Filippine: tra pressioni geopolitiche e minacce jihadiste
Il 23 maggio, Marcos Jr, dopo i colloqui con gli ambasciatori di Giappone, India, Corea del Sud e Stati Uniti, ha annunciato di aver discusso con un inviato da Washington l’estensione dell’accordo militare bilaterale sulle «forze in visita» (Visiting Forces Agreement, Vfa), che potrebbe essere ridefinito alla luce dei cambiamenti sullo scenario geopolitico regionale. Altro tema trattato da Marcos Jr e dall’inviato statunitense è quello dei finanziamenti per alleviare gli effetti del cambiamento climatico. «Accoglieremmo ogni assistenza all’economia che possiamo ottenere dagli Stati uniti», ha commentato il nuovo presidente filippino, precisando che si tratta di «commercio, non aiuti». Questo potrebbe essere dunque il primo elemento di discontinuità rispetto alla presidenza di Rodrigo Duterte, che aveva più volte minacciato di far saltare il Vfa, per scegliere, lo scorso luglio, la via del proseguimento delle relazioni con gli Usa).
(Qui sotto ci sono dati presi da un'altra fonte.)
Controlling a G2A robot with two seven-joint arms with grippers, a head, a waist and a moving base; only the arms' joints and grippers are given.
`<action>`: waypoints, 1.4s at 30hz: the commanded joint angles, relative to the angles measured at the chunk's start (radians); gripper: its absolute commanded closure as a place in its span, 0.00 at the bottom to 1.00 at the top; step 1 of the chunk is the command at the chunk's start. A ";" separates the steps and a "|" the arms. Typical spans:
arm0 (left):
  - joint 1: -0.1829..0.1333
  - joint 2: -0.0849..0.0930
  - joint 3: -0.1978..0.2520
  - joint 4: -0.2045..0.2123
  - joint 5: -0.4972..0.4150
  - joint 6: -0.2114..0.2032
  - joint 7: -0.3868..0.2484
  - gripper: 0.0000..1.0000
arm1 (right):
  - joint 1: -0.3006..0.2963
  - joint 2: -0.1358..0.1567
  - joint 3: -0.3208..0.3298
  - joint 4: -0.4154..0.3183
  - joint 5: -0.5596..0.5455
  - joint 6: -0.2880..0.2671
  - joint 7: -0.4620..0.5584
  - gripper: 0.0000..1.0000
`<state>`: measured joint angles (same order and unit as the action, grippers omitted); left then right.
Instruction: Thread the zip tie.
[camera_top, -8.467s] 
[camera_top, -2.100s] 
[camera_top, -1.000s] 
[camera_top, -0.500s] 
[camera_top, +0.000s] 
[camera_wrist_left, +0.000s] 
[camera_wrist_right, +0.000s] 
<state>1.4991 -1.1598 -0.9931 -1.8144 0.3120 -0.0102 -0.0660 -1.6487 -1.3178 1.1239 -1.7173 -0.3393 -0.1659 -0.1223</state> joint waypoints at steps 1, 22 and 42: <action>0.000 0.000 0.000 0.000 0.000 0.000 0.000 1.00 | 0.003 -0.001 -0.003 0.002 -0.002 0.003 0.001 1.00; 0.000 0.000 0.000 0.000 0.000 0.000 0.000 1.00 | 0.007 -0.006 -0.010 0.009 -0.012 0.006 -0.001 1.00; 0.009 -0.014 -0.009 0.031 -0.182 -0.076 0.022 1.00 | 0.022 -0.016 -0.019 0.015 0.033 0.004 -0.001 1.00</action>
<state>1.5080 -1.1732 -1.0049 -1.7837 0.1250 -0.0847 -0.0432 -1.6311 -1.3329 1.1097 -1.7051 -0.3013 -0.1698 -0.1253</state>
Ma, come ha spiegato il suo successore, «le preoccupazioni per la sicurezza, certamente, hanno sempre avuto un grande peso nelle nostre relazioni con gli Usa». Eppure, una settimana prima Marcos Jr, durante un colloquio con il presidente cinese Xi Jinping, aveva auspicato che i rapporti bilaterali aumentassero di livello. Anche per questo, molti analisti temevano e temono che il nuovo governo filippino possa mantenere e rafforzare i suoi legami con Pechino. Dunque, da un lato Manila subisce le pressioni geopolitiche contrarie di Cina e Stati uniti, mentre, dall’altro, è alle prese con le tensioni con la minoranza musulmana. Così, nel 2012, Manila ha siglato con Washington l’Enhanced Defense Cooperation Agreement (Edca), anche per un impegno militare congiunto contro le formazioni terroristiche di matrice islamica (fedeli prima ad al-Qaeda, poi ai cartelli dei jihad del cosiddetto Stato islamico), attive nel Sud dell’isola di Mindanao e nell’arcipelago delle Sulu. Un accordo, che, tuttavia, data la sua posizione strategica, rischia di imbrigliarla ancor di più nelle dinamiche innescate dalle rivalità sino-statunitensi.